I’m not sure it will like, end the world, but so far it’s presented a serious challenge that technocratic liberalism has failed to deal with.

[Points I meant to add but forgot when writing:
1. As an accelerator of inequality, I worry about mass unemployment through automation. Now the technical and economic aspects of that are actually complicated, as much of rattumb has discussed to death, but no one ever seems to argue “given the chance to unemploy 80% of the US population, just to increase profits for the positional goods race, the elite will hold back.” No, we pretty much believe that Moloch or sheer dumb stupidity would do something so horrific to their neighbors and countrymen. Under that lack of solidarity, rebellion by the left behind seems like it will be sparked some day over some dumb and heartless decision. People don’t treat capitalism as a means to a goal of full employment and material sufficiency for most of the country, but either an end in itself, or a means to them getting personally rich.]


That’s just the abstract though… more immediately it just really doesn’t feel like liberalism is working to maintain harmony anymore.

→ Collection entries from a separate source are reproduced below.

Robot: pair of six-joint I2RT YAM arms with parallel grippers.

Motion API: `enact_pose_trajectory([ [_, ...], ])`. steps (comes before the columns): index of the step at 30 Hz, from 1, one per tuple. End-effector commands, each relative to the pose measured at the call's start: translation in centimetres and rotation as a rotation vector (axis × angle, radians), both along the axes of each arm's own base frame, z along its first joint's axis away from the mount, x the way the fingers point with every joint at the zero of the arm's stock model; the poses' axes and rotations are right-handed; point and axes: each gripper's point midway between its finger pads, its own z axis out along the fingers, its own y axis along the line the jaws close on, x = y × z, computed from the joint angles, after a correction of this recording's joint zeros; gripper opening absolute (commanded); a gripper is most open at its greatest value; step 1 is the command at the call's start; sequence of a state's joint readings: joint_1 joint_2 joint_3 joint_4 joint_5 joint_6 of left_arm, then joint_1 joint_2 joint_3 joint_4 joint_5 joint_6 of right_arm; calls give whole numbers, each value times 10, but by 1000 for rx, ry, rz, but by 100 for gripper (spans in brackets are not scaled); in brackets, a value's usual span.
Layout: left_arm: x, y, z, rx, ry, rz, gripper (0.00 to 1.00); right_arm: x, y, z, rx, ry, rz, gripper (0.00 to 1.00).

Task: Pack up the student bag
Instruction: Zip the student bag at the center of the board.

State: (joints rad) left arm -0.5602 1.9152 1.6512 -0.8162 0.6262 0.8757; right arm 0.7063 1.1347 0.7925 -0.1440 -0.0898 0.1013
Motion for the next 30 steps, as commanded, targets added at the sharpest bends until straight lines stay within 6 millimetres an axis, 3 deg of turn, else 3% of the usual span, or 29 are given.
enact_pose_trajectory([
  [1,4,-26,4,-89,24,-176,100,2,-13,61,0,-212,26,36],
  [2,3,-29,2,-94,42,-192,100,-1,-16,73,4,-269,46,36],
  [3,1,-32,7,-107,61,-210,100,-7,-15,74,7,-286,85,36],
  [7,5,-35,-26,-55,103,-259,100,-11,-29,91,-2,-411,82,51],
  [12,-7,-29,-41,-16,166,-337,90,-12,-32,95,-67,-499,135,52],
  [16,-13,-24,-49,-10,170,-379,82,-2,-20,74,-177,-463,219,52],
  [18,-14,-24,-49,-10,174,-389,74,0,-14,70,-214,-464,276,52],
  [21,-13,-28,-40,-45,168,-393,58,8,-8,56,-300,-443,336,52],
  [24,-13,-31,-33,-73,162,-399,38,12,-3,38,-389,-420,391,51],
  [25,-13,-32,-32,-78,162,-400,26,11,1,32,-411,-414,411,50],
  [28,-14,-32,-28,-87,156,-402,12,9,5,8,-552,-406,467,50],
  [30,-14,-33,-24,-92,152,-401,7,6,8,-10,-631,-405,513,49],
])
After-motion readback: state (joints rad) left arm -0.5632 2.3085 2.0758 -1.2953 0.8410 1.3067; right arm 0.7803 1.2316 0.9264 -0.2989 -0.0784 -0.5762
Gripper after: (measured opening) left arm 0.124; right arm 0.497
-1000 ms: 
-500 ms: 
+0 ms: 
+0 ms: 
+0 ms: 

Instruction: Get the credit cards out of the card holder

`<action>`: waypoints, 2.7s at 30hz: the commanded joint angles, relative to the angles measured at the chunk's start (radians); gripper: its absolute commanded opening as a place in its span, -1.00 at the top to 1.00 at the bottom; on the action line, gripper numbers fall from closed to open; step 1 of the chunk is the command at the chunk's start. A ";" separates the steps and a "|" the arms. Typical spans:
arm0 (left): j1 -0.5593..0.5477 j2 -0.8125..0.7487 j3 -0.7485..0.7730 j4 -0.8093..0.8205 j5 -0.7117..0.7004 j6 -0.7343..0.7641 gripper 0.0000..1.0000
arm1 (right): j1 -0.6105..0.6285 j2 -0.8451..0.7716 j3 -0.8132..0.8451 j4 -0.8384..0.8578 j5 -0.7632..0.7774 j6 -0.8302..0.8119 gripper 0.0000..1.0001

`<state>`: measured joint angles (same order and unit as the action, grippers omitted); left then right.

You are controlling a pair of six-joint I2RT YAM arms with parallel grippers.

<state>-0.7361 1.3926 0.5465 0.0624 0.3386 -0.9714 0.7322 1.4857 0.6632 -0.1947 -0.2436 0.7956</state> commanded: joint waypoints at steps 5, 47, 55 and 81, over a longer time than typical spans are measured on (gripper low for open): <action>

Like most groups that used to be fairly liberal and productive (the Democratic party, geekdom, academia, etc) seem to hate themselves more than I ever remember before. Be it the fact that we’re still fighting over the Bernie/Hillary primary, or explosions like Gamergate, there’s just a phenomenal eagerness to turn on each other and expend more energy proving you hate the neargroup villain than on anything productive. I was hopeful a Trump administration would unify the left in the way it had shattered under Obama, but uh, no. Now all intra-left fights have just taken on the extra dimension of “and you being wrong/impure is the reason Trump won!” Everyone’s full of fear at being called the next traitor, and turning that into the passion to call others traitors first.
I think we’ve all seen witch hunts based on flimsy evidence that in previous years we would have been amazed at the idea of devoted liberals falling for. There’s no trust in the norms or institutions to regulate these sort of problems appropriately anymore.
It may look like I am exaggerating, but remember the deal with internal contradictions is that they build up tension for a while then explode all at once (a la gamergate.) Liberalism feels like it’s at a point where the entire intellectual edifice could collapse in short order.
If it doesn’t, great. But if it does, I want to be in the space to offer an alternative for the evacuees to believe in, that isn’t alt-right rage-addiction, or one of the many other failure modes of ideological burnout. I want to construct an intellectual edifice for universal compassion instead.
[2. And on my second section, uh, it doesn’t seem that either politicians or politically passionate voters believe in Constitutional governance anymore. The rules of government exist in most actors’ mind now not because they are good in spirit, but just as obstacles to be overcome. The Republicans seem to be willing to break the norms and exploit the letter of the law much faster than Democrats, but both parties move in that direction. Examples of this are too numerous to mention, but I expect to see more things like the NC legislature voting after the election to strip the governor of many powers - wholly undemocratic calvinball. (Not to mention opportunistic times when one party figures they can just ignore the rules, like with Garland.)]
People need to believe checks and limits exist for a good reason in order for the norms of liberalism to have power. Without that, we’re just an unstable system waiting around until someone figures out how to become a dictator.